Some Goblins, N in number, are standing in a row while trick-or-treating. Each goblin is at all times either 2' tall or 3' tall, but can change from one height to the other at will. While lined up in such a row, a goblin is called a Local Giant Goblin (LGG) if they are not standing beside a taller goblin. Let G(N) be the total of all occurrences of LGG's as the row of N goblins transmogrifies through all possible height configurations. As an example, with N = 2, the distinct configurations are 2^2^, 23^, 3^2, 3^3^, where a hat (^ to the right of a number) indicates an LGG. Thus G(2) = 6.

(i) Find G(3) and G(4).

(ii) Find, with proof, the general formula for G(N), N = 1, 2, 3, ...

email your solution to rewieman@vcu.edu before Monday Oct. 15

October 8

Problem: Red and Blue Points

Given n red points and n blue points on the plane, with no three points on a line, prove that there is a matching between red and blue points so that the line segments from each red point to its corresponding blue point do not cross.

email your solution to rewieman@vcu.edu before Monday Oct. 15

October 1

Problem: Commuting Matrices

Let A, B, P, Q, X, Y be square matrices of the same size. Suppose that:

            A + B + AB = XY                AX = XQ

            P + Q + PQ = YX                PY = YB.

Prove that AB = BA.

email your solution to rewieman@vcu.edu before Monday Oct. 8

September 24

Problem: Airplane Passengers

One hundred people line up to board an airplane - it's a fully booked flight, and the seats are assigned. But the first person to board, instead of sitting in their assigned seat, takes a random seat instead. Each subsequent passenger takes their assigned seat if available. otherwise a random unoccupied seat.

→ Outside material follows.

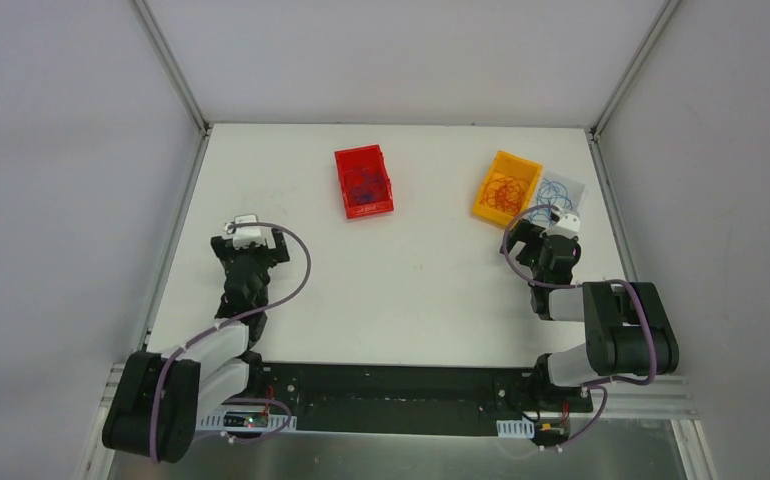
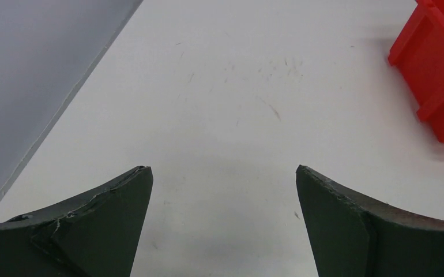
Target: Untangle the cables
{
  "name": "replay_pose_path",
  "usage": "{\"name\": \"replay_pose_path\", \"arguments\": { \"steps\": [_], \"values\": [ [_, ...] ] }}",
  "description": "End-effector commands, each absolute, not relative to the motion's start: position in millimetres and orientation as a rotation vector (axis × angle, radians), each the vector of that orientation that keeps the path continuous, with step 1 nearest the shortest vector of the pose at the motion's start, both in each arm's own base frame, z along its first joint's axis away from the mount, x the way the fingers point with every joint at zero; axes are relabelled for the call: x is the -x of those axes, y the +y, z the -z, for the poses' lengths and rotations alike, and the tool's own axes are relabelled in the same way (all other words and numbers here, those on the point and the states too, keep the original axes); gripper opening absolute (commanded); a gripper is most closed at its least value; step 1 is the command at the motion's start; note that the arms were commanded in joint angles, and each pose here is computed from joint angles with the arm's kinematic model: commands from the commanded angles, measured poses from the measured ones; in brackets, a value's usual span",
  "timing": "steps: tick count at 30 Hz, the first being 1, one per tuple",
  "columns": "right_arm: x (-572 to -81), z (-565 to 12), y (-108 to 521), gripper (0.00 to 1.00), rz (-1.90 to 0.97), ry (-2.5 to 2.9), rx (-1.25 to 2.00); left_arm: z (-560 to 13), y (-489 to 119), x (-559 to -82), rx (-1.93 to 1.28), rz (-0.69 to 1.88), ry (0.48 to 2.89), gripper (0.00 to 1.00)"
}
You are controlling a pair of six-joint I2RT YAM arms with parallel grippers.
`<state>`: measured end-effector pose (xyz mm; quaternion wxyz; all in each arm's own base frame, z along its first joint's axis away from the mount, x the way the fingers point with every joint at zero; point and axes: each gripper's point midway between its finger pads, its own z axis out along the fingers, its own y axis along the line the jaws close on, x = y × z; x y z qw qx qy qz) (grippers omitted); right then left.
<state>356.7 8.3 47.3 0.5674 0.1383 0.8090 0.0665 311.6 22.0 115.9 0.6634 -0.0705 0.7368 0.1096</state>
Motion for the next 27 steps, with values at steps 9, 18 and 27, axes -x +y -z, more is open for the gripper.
{"name": "replay_pose_path", "arguments": {
  "steps": [9, 18, 27],
  "values": [
    [-367, -67, 7, 0.99, -0.162, 1.839, -0.308, -78, 23, -334, 0.162, -0.232, 1.699, 0.99],
    [-367, -67, 7, 0.99, -0.162, 1.838, -0.308, -70, 31, -353, 0.188, -0.254, 1.809, 0.99],
    [-367, -67, 7, 0.99, -0.162, 1.838, -0.308, -63, 33, -362, 0.212, -0.153, 1.878, 0.99]
  ]
}}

Finally, the last passenger to board gets on the plane and sits in the last remaining available seat. What is the probability that the last available seat is in fact their assigned seat?

email your solution to rewieman@vcu.edu before Monday Oct. 1

September 17

Problem: Containing Differences

Let S be a finite set of non-negative integers such that  |x − y| ∈ S whenever x, y ∈ S.

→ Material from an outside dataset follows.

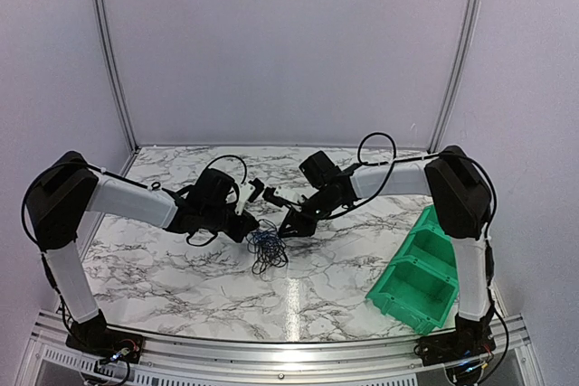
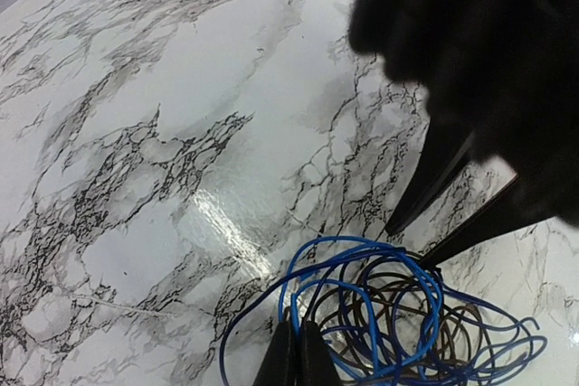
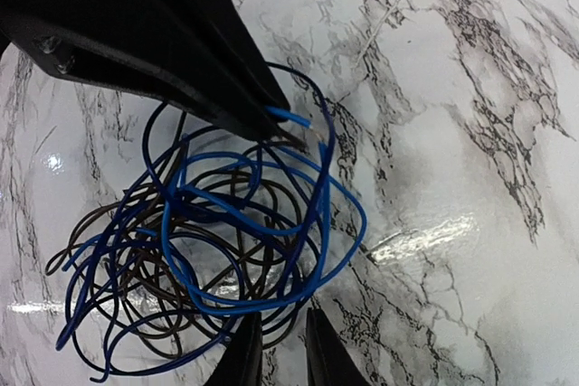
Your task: Untangle the cables
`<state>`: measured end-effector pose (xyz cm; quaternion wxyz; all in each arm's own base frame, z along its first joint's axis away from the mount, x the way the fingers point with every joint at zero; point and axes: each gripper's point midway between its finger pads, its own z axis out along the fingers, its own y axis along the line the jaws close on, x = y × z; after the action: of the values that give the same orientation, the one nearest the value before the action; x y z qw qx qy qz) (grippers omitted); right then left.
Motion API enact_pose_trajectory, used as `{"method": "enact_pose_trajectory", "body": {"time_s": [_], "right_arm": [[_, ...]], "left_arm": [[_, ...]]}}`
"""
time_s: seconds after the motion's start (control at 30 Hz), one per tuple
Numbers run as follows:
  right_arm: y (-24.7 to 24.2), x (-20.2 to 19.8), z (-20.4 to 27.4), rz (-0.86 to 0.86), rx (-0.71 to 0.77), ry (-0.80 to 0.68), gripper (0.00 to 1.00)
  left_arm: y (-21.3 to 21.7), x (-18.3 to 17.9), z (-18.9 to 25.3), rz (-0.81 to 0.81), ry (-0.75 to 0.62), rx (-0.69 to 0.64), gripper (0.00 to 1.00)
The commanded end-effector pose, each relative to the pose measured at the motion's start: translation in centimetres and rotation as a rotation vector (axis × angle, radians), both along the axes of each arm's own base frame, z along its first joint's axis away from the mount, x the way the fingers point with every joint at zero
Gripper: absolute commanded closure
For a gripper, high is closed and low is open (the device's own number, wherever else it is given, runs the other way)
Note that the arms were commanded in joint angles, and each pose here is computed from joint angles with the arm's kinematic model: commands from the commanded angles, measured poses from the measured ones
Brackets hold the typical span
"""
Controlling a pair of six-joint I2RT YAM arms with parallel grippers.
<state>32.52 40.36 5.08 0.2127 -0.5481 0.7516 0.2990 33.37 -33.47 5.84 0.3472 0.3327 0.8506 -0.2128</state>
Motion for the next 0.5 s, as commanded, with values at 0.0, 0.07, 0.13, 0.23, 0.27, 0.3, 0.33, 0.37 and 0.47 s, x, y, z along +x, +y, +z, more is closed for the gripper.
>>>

1.   Give an example of such a set which contains ten elements.

2.   If A is a subset of S containing more than two-thirds of the elements of S, prove or disprove that every element of S is the sum or difference of two elements from A.

email your solution to rewieman@vcu.edu before Monday Sept. 24

September 10

Problem: Overdesigned Clock

Short:
I have an exactly accurate clock whose hour hand and minute hand are the same length. In a twelve hour period, how many times is the time on the clock ambiguous?

Long:
The two hands are identical (except for the rate they go around) and indistinguishable. We're looking for precisely ambiguous times: if you switch the hour and minute hand, you get another time. An example of an unambiguous time is 6 o'clock (minute hand at 12, hour hand at 6); if the minute hand is pointing to the 6 (on a half hour), the hour hand will be halfway between two numbers - it couldn't be pointing at the 12.